Shari Bardash-Eivers, of Farmingdale, is fully vaccinated but still wears a mask while shopping and takes other precautions in deference to her 85-year-old mother, who could still be vulnerable to COVID-19.

Her job at the family’s construction company is mostly remote, but when she enters the showroom — which is open to the public by appointment — she wears a mask and asks others to as well.

"I am not going to ask customers if they are vaccinated, but we are asking them to wear a mask," Bardash-Eivers said.

Bardash-Eivers, 57, said she hopes others will respect her decision to don a mask while shopping, even though many stores have said fully vaccinated people are not required to wear them.

"A woman told me, ‘You know, you can take your mask off,’ " she said. "In my head, I’m thinking this is none of your business, but I didn’t want to be rude. I said, ‘I’m just trying to keep my family safe.’ "

Bill and Patti Fife, of Merrick, also continue to be careful.

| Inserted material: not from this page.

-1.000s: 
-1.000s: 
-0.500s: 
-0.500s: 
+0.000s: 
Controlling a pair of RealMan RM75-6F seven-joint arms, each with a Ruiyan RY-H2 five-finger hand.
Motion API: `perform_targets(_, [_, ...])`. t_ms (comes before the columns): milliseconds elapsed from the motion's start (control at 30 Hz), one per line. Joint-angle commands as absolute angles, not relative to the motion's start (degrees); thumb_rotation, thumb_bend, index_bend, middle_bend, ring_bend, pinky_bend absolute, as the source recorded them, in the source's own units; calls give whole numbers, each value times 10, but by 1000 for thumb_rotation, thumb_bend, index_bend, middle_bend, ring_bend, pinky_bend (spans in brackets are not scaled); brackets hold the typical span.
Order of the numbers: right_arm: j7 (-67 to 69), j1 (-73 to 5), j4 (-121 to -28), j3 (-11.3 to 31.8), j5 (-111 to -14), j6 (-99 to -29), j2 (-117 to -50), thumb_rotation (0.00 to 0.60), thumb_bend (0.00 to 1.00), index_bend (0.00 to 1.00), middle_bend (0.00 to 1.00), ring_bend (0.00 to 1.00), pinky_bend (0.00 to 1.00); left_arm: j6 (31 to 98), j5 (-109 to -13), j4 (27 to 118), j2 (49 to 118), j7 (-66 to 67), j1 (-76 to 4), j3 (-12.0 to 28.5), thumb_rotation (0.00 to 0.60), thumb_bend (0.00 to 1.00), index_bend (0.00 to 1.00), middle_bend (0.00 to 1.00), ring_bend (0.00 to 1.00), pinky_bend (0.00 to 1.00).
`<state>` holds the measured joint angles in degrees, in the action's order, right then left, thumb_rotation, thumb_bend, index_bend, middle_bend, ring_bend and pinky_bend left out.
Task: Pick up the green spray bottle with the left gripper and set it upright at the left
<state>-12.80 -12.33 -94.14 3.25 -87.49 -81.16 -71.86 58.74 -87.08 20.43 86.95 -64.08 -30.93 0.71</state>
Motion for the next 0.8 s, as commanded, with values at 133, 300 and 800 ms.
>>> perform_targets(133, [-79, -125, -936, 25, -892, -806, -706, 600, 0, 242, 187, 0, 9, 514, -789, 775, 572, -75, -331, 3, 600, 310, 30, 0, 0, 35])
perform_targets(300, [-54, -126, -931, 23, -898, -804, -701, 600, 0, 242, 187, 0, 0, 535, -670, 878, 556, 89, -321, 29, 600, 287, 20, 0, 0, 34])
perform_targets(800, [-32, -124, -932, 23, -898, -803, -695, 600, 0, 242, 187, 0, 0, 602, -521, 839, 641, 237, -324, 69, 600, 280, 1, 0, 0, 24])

The Fifes plan to host an event this summer to celebrate Patti’s recovery from leukemia. Guests will have to show proof of vaccination or a negative COVID-19 test in order to attend.

Patti’s treatments have left her with a compromised immune system, and she said she has been vigilant in taking precautions.

"I feel very comfortable asking people that are coming," said Patti, 74.

With Erin Serpico

What to know

Some Long Islanders said they feel comfortable asking friends and family members if they are vaccinated, but feel awkward asking acquaintances and strangers.

Experts say people should ask without sounding judgmental, and try to hear the concerns of others.

Experts also say that unvaccinated New Yorkers should be "forthcoming" with neighbors, friends and co-workers about their vaccination status.